Am Nachmittag veränderte er das Setup an seinem MP4-25, was die Balance viel besser machte. "Danach war ich viel glücklicher mit dem Auto, sowohl mit wenig als auch mit viel Benzin", verriet der McLaren-Pilot. Am Ende landete er auf Rang sechs, hatte aber über eine Sekunde Rückstand auf den Schnellsten Sebastian Vettel.
Regen macht es McLaren noch schwerer
"Wir sind weiterhin hinter der Pace der Red Bulls", weiß Button. Für den Japan-GP hatte McLaren ein größeres Update im Paket, doch die neuen Teile haben nicht den erwarteten Schritt nach vorne gebracht. "Ich habe die neuen Teile heute einige Runden lang getestet und ich bin noch nicht ganz glücklich damit. Ich bin zwar überzeugt, dass wir das Maximum aus den neuen Teilen herausgeholt haben, aber wir müssen morgen noch weiter an der Aerodynamik arbeiten", erklärte Button.

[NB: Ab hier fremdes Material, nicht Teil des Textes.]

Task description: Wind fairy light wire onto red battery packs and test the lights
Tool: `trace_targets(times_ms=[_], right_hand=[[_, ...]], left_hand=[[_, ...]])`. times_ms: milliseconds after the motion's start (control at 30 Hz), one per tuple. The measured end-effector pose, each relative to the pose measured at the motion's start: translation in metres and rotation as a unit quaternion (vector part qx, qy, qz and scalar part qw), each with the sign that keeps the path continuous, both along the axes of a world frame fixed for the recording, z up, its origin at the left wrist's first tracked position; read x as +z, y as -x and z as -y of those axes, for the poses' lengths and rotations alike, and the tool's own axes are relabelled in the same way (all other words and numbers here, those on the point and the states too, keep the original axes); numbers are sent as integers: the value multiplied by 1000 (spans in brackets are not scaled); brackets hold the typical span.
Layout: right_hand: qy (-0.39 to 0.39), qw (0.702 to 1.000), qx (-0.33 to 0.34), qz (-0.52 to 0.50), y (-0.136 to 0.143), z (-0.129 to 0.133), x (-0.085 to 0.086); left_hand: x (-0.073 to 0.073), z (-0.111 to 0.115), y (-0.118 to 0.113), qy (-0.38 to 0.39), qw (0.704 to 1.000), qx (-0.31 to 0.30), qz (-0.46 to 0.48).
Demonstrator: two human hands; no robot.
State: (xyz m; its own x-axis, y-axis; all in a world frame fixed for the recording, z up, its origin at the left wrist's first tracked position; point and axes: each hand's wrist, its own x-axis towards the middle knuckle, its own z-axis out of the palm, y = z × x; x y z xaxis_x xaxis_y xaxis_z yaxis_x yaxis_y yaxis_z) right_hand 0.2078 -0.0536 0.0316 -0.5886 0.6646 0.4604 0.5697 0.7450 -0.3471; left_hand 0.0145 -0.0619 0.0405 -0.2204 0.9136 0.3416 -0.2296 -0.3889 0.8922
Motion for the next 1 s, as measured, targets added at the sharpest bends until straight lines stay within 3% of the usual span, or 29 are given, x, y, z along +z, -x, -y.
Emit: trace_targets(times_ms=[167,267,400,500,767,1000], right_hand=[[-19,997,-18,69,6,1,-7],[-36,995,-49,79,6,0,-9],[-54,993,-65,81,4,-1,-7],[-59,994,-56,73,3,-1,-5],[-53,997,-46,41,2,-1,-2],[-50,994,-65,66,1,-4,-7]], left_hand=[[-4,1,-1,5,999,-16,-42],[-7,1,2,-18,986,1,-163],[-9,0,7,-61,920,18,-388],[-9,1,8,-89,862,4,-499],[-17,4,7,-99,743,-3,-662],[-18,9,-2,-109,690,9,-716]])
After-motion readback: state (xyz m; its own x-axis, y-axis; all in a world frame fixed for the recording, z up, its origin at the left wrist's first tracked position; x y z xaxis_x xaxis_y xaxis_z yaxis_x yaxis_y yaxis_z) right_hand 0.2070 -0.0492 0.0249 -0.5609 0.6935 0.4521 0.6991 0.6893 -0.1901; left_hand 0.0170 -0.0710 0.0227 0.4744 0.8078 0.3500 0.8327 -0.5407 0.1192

Für den Samstag ist in Suzuka Regen vorhergesagt, was die Sache für McLaren schwer macht. "Das könnte ein Problem werden. Wir haben heute hart gearbeitet, um ein gutes Auto im Trockenen zu haben. Wenn es morgen nass ist, dann müssen wir wieder von vorne anfangen. Zumindest das Rennen sollte trocken sein, aber wir haben heute Nacht viele Daten, die wir uns ansehen müssen", meinte Button.